There is fair evidence that unconscious perception exists. However, there is no evidence that effects of unconscious perception, caused by exposure to subliminal messages, are of any practical relevance (Greenwald et al. 1991, Vokey and Read 1985).

Beyond the proof of existence, interesting questions about unconscious perception remain open. One question pertains to the durability of unconscious perception (see Merikle and Daneman 1998). It has been shown that implicit memory effects may last for several days. In contrast, most studies on unconscious perception dealt with effects that lasted a few seconds. In implicit memory tasks, encoding is conscious, but retrieval is assumed to be unconscious. In perception without awareness, encoding is unconscious. Do longterm effects exist only if encoding is conscious, or is it possible to find long-term effects of unconscious encoding? Poetzl ([1917] 1960) has shown that briefly presented materials may be manifest in dreams during the following night although people were unable to remember the materials after the initial presentation. The Poetzl phenomenon, together with more recent findings on memory for information encoded during anesthesia (see Merikle and Daneman 1996 for a meta- analysis) suggest that unconscious influences may last for hours.

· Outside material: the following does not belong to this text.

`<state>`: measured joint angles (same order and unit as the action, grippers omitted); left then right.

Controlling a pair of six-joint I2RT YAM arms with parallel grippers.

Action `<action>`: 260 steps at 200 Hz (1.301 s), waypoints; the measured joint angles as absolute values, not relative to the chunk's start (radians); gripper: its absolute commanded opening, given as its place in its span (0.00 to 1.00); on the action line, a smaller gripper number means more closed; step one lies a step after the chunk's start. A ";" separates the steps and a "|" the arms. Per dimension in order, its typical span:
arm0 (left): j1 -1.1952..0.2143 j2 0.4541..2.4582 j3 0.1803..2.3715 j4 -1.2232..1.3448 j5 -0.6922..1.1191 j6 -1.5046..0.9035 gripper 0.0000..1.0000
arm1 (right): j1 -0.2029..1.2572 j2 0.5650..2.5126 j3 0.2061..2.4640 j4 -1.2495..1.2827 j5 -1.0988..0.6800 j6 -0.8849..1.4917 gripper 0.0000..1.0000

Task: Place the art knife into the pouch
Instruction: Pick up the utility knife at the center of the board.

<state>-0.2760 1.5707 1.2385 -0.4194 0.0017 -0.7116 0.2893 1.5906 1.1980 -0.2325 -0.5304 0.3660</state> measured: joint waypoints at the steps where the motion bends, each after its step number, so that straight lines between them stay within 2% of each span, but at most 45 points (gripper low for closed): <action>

As discussed above, another major question is how perception without awareness works. This research has only recently begun and will intensify, stimulated by recently developed methods in the neurosciences and cognitive psychology (e.g., the process dissociation procedure, see Debner and Jacoby 1994) that open up opportunities for research into neural correlates and cognitive mechanisms of unconscious perception.

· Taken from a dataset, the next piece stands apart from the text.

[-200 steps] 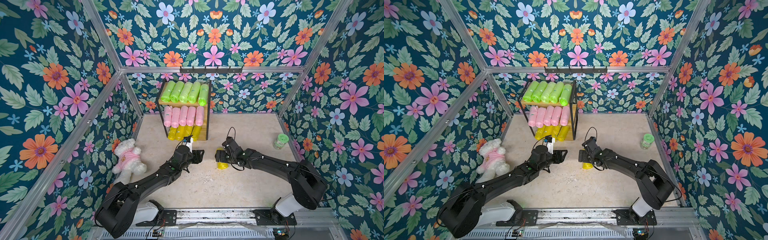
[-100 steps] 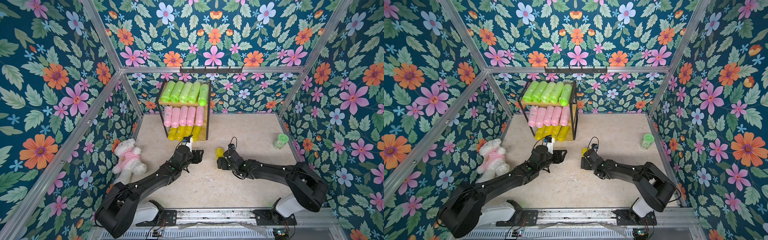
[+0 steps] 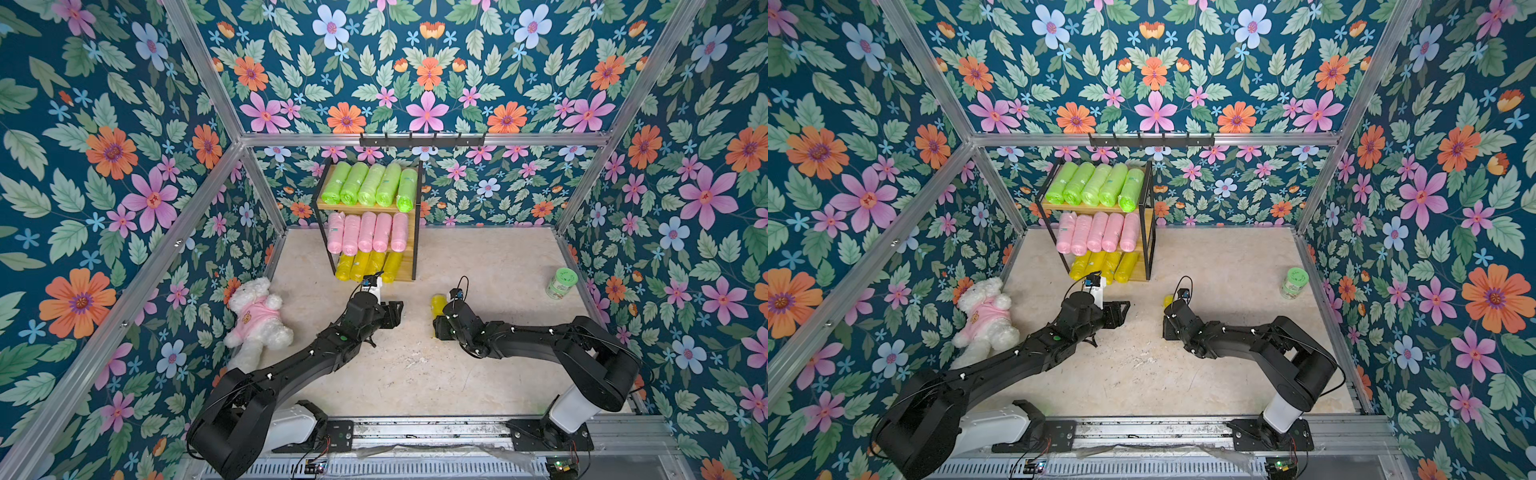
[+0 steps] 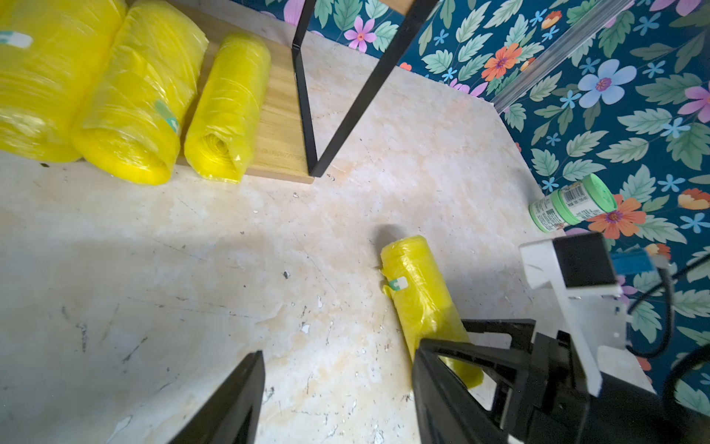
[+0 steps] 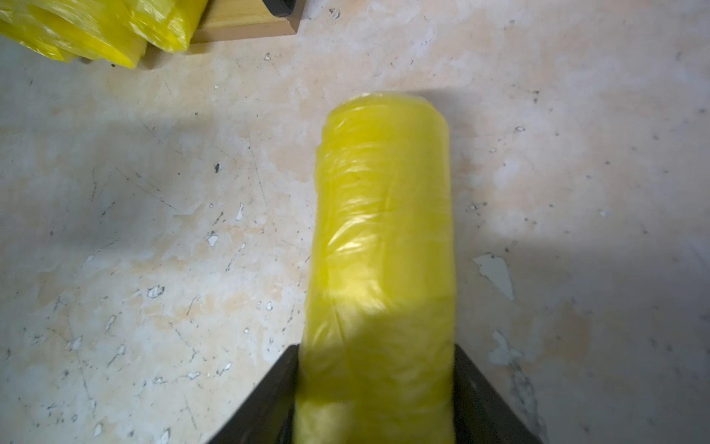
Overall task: Sort the rolls of trash bags by color and place them on the shelf
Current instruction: Pick up the roll of trash bags from the center of the board.
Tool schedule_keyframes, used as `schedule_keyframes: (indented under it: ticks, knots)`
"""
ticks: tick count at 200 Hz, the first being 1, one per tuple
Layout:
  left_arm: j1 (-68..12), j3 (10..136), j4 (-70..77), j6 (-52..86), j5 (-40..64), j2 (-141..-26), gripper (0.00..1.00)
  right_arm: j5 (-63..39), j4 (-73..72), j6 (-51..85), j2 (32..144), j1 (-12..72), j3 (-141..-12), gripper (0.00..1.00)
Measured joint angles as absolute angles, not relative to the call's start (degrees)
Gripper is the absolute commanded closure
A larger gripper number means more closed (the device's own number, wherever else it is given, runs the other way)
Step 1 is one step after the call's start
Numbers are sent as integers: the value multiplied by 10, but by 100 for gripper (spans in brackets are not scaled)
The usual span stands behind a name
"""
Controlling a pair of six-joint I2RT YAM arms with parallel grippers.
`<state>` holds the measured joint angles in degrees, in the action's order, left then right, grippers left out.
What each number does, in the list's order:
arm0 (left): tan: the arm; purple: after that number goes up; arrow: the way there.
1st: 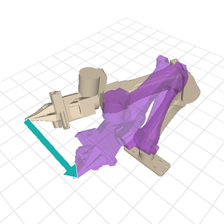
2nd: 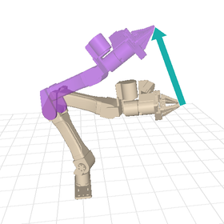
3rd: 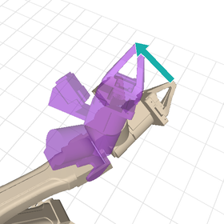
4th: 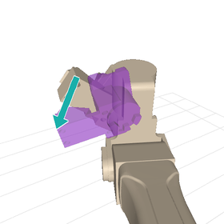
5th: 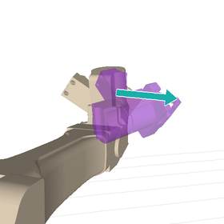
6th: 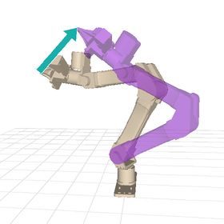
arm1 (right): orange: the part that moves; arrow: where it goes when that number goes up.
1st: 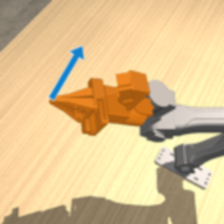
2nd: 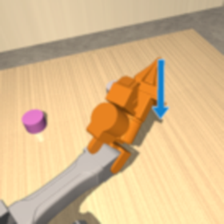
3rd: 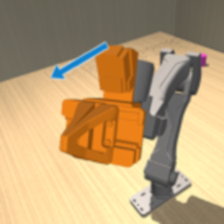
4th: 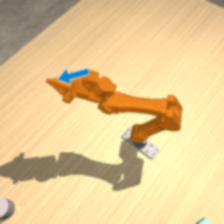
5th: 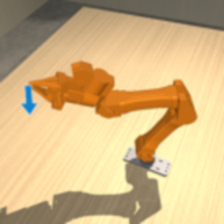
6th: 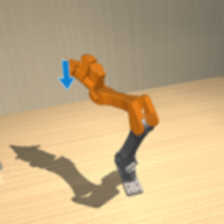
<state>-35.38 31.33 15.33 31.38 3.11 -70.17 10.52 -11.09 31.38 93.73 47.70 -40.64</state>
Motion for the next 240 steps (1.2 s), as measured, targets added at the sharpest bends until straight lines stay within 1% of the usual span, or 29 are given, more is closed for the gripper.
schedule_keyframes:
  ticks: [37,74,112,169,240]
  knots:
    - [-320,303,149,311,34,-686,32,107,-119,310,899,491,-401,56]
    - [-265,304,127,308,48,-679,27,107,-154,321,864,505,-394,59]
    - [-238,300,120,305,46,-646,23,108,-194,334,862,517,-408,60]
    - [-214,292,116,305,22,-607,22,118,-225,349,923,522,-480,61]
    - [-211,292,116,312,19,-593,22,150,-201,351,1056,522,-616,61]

Brain imaging methods may bring new opportunities to look into neural pathways related to unconscious perception. Specifically, these methods may bring new insights into qualitative dissociations between neural substrates connected to conscious perception and neural substrates connected to unconscious perception, as demonstrated in a study by Morris et al. (1998). These authors paired an angry face with (uncomfortable) white noise. Subliminal presentation of the conditioned angry face resulted in increased neural activity in the right, but not left amygdala. In contrast, supraliminal presentation of the same face resulted in increased neural activity in the left, but not right amygdala. Moreover, it has been shown that simple stimulus features may proceed to the amygdala and trigger an emotion without involvement of cortical structures (see LeDoux 1995). Although any conclusion about presence or absence of awareness in perceiving such features is premature, it enables theorists to conceive ways of how information may influence mental processes without reaching consciousness.